══ Information supplied ══

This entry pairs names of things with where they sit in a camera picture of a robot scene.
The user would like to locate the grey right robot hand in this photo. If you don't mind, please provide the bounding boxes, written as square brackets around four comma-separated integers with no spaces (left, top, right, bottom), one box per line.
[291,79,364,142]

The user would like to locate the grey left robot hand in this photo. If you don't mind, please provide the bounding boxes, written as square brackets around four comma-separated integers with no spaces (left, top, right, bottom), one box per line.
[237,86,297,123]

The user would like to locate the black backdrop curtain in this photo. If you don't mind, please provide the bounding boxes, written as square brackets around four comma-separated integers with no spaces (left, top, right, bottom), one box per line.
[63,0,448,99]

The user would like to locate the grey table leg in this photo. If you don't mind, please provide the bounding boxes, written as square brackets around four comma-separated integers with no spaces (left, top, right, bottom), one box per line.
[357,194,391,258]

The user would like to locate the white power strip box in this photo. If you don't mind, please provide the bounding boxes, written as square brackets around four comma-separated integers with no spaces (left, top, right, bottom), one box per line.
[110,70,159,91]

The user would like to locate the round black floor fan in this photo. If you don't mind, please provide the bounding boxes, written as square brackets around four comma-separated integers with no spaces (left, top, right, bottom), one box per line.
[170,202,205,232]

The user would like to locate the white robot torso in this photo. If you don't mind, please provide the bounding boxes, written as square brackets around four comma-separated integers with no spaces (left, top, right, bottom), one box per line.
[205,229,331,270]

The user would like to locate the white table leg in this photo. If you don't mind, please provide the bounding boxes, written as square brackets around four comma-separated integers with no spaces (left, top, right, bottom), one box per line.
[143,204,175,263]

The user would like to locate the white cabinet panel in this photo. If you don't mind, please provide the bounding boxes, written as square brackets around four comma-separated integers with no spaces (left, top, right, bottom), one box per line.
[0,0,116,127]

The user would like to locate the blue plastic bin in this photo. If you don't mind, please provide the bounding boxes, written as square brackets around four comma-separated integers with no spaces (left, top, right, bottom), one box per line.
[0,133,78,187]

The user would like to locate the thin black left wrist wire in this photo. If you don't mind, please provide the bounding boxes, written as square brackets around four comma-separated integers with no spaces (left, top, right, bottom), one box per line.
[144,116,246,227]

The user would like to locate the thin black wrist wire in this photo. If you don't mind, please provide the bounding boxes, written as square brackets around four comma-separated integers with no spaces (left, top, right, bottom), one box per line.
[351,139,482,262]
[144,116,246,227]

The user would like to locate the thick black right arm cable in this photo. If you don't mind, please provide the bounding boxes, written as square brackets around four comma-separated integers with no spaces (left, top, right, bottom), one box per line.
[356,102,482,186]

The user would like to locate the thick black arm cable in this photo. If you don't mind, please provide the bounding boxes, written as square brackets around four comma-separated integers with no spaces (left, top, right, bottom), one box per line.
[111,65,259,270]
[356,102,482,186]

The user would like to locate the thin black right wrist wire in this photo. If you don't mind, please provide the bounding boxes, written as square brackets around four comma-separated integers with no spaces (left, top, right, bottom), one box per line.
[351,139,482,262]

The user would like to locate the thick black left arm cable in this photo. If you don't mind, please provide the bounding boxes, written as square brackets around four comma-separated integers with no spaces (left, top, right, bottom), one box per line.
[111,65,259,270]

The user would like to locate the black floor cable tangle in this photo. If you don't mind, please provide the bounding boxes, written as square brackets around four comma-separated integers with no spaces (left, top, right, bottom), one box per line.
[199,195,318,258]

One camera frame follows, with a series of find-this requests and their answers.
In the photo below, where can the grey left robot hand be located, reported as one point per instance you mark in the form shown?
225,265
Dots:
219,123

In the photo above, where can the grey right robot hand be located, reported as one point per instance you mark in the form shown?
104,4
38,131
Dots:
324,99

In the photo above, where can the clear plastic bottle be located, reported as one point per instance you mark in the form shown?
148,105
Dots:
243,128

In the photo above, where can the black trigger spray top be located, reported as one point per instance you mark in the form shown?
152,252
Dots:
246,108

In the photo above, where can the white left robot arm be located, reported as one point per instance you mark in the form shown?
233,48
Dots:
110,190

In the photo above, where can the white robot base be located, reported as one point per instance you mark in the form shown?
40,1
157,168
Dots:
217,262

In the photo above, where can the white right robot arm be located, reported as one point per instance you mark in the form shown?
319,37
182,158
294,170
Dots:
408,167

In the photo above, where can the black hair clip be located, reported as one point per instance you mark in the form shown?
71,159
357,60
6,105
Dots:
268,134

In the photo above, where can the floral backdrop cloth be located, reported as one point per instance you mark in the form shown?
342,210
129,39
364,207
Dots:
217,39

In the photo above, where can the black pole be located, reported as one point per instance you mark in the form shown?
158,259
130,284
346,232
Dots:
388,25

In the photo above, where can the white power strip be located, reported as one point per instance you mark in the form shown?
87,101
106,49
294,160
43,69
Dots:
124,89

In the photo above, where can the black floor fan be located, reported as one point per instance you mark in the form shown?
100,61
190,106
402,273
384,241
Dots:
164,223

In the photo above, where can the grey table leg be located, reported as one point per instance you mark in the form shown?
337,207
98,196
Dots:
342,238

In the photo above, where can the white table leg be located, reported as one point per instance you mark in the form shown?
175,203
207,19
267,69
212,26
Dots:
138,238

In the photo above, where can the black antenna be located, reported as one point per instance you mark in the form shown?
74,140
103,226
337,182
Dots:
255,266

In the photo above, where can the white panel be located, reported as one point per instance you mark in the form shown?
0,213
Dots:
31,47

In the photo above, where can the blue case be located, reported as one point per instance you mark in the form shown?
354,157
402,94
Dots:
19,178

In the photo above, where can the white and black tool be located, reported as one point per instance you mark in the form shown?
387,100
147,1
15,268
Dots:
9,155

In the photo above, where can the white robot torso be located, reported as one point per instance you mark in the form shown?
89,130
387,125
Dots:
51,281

═══

*Task prompt*.
A verbatim restatement of all the entries above is required.

*Task result*.
This entry pairs names of things with where they sit in a camera picture of a robot scene.
The user would like to locate the grey right robot hand in this photo. If you don't mind, please provide the bounding boxes, written as square brackets around four comma-separated integers with no spaces (left, top, right, bottom), one box per line.
[291,79,364,142]

The user would like to locate the grey left robot hand in this photo. If you don't mind, please provide the bounding boxes, written as square brackets around four comma-separated integers with no spaces (left, top, right, bottom), one box per line.
[237,86,297,123]

The user would like to locate the black backdrop curtain in this photo. If you don't mind, please provide the bounding boxes, written as square brackets around four comma-separated integers with no spaces (left, top, right, bottom), one box per line.
[63,0,448,99]

The user would like to locate the grey table leg in this photo. If you don't mind, please provide the bounding boxes, written as square brackets around four comma-separated integers with no spaces (left, top, right, bottom), one box per line.
[357,194,391,258]

The user would like to locate the white power strip box in this photo. If you don't mind, please provide the bounding boxes, written as square brackets around four comma-separated integers with no spaces (left, top, right, bottom), one box per line.
[110,70,159,91]

The user would like to locate the round black floor fan in this photo. If you don't mind, please provide the bounding boxes, written as square brackets around four comma-separated integers with no spaces (left, top, right, bottom), one box per line.
[170,202,205,232]

The user would like to locate the white robot torso in this photo. If you don't mind, please provide the bounding boxes, written as square brackets around four comma-separated integers with no spaces (left, top, right, bottom), one box per line.
[205,229,331,270]

The user would like to locate the white table leg in this photo. If you don't mind, please provide the bounding boxes, written as square brackets around four comma-separated integers with no spaces (left, top, right, bottom), one box per line.
[143,204,175,263]

The user would like to locate the white cabinet panel in this photo. If you don't mind, please provide the bounding boxes, written as square brackets around four comma-separated integers with no spaces (left, top, right, bottom), one box per line.
[0,0,116,127]

The user would like to locate the blue plastic bin in this photo. If you don't mind, please provide the bounding boxes, written as square brackets around four comma-separated integers with no spaces (left, top, right, bottom), one box per line.
[0,133,78,187]

The user would like to locate the thin black left wrist wire in this photo. If you don't mind, please provide the bounding boxes, written as square brackets around four comma-separated integers with no spaces (left, top, right, bottom), one box per line.
[144,116,246,227]

The user would like to locate the thin black wrist wire in this photo. If you don't mind, please provide the bounding boxes, written as square brackets around four comma-separated integers with no spaces (left, top, right, bottom), one box per line.
[351,139,482,262]
[144,116,246,227]

The user would like to locate the thick black right arm cable in this photo. If you don't mind, please provide the bounding boxes, written as square brackets around four comma-separated integers with no spaces (left, top, right, bottom), one box per line.
[356,102,482,186]

The user would like to locate the thick black arm cable in this photo. If you don't mind, please provide the bounding boxes, written as square brackets around four comma-separated integers with no spaces (left, top, right, bottom), one box per line.
[111,65,259,270]
[356,102,482,186]

The user would like to locate the thin black right wrist wire in this photo. If you don't mind, please provide the bounding boxes, written as square brackets around four comma-separated integers with no spaces (left, top, right, bottom), one box per line.
[351,139,482,262]

The user would like to locate the thick black left arm cable in this photo. If you don't mind, please provide the bounding boxes, written as square brackets around four comma-separated integers with no spaces (left, top, right, bottom), one box per line.
[111,65,259,270]

The user would like to locate the black floor cable tangle in this photo. If you don't mind, please provide the bounding boxes, written as square brackets around four comma-separated integers with no spaces (left, top, right, bottom), one box per line.
[199,195,318,258]

One camera frame follows, with a series of find-this requests and their answers.
In the photo below, where can the grey left robot hand be located, reported as one point per instance you mark in the form shown?
225,265
Dots:
219,123

In the photo above, where can the grey right robot hand be located, reported as one point per instance you mark in the form shown?
104,4
38,131
Dots:
324,99

In the photo above, where can the clear plastic bottle be located, reported as one point per instance you mark in the form shown?
148,105
Dots:
243,128

In the photo above, where can the black trigger spray top be located, reported as one point per instance you mark in the form shown?
152,252
Dots:
246,108

In the photo above, where can the white left robot arm be located, reported as one point per instance you mark in the form shown?
233,48
Dots:
110,190

In the photo above, where can the white robot base be located, reported as one point per instance you mark in the form shown?
40,1
157,168
Dots:
217,262

In the photo above, where can the white right robot arm be located, reported as one point per instance you mark in the form shown?
319,37
182,158
294,170
Dots:
408,167

In the photo above, where can the black hair clip be located, reported as one point per instance you mark in the form shown?
71,159
357,60
6,105
Dots:
268,134

In the photo above, where can the floral backdrop cloth be located, reported as one point per instance you mark in the form shown?
342,210
129,39
364,207
Dots:
217,39

In the photo above, where can the black pole be located, reported as one point per instance you mark in the form shown?
158,259
130,284
346,232
Dots:
388,25

In the photo above, where can the white power strip be located, reported as one point per instance you mark in the form shown?
87,101
106,49
294,160
43,69
Dots:
124,89

In the photo above, where can the black floor fan be located, reported as one point per instance you mark in the form shown?
100,61
190,106
402,273
384,241
Dots:
164,223

In the photo above, where can the grey table leg be located, reported as one point per instance you mark in the form shown?
337,207
98,196
Dots:
342,238

In the photo above, where can the white table leg be located, reported as one point per instance you mark in the form shown?
175,203
207,19
267,69
212,26
Dots:
138,238

In the photo above, where can the black antenna be located, reported as one point per instance you mark in the form shown?
74,140
103,226
337,182
Dots:
255,266

In the photo above, where can the white panel be located, reported as one point per instance you mark in the form shown?
0,213
Dots:
31,47

In the photo above, where can the blue case be located, reported as one point per instance you mark in the form shown?
354,157
402,94
Dots:
19,178

In the photo above, where can the white and black tool be located, reported as one point per instance you mark in the form shown?
387,100
147,1
15,268
Dots:
9,155

In the photo above, where can the white robot torso be located, reported as one point per instance you mark in the form shown?
89,130
387,125
Dots:
51,281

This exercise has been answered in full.